Camera Guide
| Key Specifications | |
|---|---|
| Sensor Type | CMOS 1/2.8" colour (Sony IMX662), 1920×1080 |
| Pixel Size | 2.9µm (higher resolution than older models) |
| Read Noise | Ultra-low 0.5e at highest gain |
| Connection | USB 3.0 (fast data transfer, high frame rates) |
| Frame Rate | Up to 130 fps at reduced resolution (640×480) |
| Sensor Tech | Backside-illuminated (BSI) — significantly more sensitive than front-illuminated designs |
| Barrel Mount | 1.25" nosepiece (standard focuser fit) |
| Guide Port | ST4 autoguider connector |
The ZWO ASI 662MC is for intermediate planetary imagers who want colour planetary images without the fuss of a mono camera + filter wheel setup.
Skip this if sharpness is paramount (use the mono ASI 120MM Mini instead) or if you're only capturing the Moon in black & white.

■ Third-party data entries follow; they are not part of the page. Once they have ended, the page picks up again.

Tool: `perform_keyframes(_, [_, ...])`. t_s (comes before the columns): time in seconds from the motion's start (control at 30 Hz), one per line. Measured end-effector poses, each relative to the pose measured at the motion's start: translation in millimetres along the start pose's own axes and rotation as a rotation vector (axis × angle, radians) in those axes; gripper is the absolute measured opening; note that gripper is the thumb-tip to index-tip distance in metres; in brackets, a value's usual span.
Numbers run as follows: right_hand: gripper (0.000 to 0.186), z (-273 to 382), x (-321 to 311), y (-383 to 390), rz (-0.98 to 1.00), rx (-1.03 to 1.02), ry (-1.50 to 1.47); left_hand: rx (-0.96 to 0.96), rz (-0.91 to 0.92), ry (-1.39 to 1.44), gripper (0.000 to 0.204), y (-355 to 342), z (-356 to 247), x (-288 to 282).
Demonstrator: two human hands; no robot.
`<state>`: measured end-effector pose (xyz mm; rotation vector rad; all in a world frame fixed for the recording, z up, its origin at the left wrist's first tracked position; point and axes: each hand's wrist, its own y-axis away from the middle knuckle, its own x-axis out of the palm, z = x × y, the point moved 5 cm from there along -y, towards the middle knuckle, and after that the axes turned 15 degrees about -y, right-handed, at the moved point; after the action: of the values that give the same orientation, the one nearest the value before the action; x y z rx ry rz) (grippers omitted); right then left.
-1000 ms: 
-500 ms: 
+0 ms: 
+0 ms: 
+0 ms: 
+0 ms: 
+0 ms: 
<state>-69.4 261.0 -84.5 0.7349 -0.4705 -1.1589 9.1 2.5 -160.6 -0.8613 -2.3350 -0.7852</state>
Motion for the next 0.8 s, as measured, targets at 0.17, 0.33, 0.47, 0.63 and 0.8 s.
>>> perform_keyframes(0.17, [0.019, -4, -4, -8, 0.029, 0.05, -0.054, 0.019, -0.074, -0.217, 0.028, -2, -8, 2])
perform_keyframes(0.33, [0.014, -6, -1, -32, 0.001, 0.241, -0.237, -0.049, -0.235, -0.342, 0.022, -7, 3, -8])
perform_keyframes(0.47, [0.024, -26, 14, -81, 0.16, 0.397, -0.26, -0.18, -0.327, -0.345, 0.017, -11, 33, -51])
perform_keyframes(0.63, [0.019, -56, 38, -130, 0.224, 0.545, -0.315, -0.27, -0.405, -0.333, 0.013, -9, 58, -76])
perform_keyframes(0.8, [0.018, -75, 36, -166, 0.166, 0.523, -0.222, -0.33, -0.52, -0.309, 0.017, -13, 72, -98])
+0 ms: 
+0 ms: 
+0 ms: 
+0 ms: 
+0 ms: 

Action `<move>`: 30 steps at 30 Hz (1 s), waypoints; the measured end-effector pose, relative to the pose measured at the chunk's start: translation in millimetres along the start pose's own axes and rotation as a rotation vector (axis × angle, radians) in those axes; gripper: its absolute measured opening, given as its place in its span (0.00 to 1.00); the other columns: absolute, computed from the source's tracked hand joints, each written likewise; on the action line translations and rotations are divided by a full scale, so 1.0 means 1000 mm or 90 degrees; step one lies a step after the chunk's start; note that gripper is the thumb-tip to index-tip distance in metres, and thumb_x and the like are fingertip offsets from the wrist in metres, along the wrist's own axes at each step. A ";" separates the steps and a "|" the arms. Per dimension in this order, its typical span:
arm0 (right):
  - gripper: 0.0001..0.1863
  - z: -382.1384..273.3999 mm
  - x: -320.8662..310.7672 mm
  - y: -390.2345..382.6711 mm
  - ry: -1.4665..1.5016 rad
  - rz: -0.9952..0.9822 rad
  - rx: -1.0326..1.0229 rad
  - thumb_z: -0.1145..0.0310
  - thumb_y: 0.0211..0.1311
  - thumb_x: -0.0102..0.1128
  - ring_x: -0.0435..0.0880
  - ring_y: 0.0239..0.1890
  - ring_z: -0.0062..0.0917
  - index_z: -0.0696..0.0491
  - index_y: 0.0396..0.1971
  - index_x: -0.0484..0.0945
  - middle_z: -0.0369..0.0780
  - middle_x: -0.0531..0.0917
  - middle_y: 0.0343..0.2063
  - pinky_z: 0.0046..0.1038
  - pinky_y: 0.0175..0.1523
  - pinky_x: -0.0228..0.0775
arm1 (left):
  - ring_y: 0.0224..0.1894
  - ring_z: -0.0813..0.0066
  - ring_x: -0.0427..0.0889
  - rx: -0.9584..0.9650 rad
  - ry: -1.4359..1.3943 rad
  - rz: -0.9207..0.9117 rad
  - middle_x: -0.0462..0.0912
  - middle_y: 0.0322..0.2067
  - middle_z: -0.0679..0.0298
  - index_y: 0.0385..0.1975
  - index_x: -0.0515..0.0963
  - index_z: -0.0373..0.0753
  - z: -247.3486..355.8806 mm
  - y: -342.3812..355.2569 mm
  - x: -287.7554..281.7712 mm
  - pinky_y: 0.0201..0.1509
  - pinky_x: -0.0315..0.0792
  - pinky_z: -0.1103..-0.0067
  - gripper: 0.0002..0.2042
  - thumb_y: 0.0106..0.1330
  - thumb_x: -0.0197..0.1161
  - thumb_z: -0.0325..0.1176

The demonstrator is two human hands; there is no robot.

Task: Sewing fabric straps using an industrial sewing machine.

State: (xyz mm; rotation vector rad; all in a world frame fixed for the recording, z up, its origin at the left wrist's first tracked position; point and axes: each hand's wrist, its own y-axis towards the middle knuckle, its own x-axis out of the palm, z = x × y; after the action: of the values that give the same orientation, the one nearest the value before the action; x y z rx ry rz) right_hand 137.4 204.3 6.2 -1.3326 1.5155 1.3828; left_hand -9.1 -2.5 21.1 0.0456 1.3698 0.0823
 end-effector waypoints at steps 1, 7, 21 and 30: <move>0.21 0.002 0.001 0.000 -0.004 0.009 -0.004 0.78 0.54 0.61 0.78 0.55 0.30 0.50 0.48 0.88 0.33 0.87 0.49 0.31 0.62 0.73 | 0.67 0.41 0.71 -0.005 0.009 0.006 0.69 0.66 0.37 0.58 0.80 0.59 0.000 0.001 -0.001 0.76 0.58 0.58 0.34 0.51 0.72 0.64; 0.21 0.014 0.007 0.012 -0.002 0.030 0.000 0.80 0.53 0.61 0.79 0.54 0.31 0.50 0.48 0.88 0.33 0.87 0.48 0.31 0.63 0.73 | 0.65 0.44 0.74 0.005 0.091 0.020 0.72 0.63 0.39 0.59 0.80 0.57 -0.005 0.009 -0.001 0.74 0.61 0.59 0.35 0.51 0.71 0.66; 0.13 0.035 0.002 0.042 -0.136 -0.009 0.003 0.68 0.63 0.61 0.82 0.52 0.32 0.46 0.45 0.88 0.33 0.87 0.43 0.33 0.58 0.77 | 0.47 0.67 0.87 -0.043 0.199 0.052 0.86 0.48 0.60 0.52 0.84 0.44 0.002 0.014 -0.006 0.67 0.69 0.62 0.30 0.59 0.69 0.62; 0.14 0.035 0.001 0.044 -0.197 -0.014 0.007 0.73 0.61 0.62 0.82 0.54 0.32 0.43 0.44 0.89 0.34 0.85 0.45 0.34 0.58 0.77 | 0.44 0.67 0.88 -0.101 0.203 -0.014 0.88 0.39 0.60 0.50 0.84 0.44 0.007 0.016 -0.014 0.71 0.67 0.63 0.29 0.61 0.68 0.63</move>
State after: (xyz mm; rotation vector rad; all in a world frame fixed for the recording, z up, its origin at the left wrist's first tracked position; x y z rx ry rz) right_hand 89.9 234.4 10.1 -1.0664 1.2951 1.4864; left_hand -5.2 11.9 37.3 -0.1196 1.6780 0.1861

Cloud belts in red, blue, and brown. The Great Red Spot shows distinct colour. Video stacking produces images good enough for publication-quality astronomy magazines.
Ring colour bands and shadow gradients. The globe shows subtle colour zones. Ring plane changes reveal new detail every year.
Hellas Planitia, Syrtis Major, polar caps — all in colour. Mars is small and faint; the IMX662's sensitivity helps pull detail from poor seeing.
Challenging targets, but the camera's sensitivity helps. Mercury shows phase changes; Venus shows crescent geometry and cloud dynamics.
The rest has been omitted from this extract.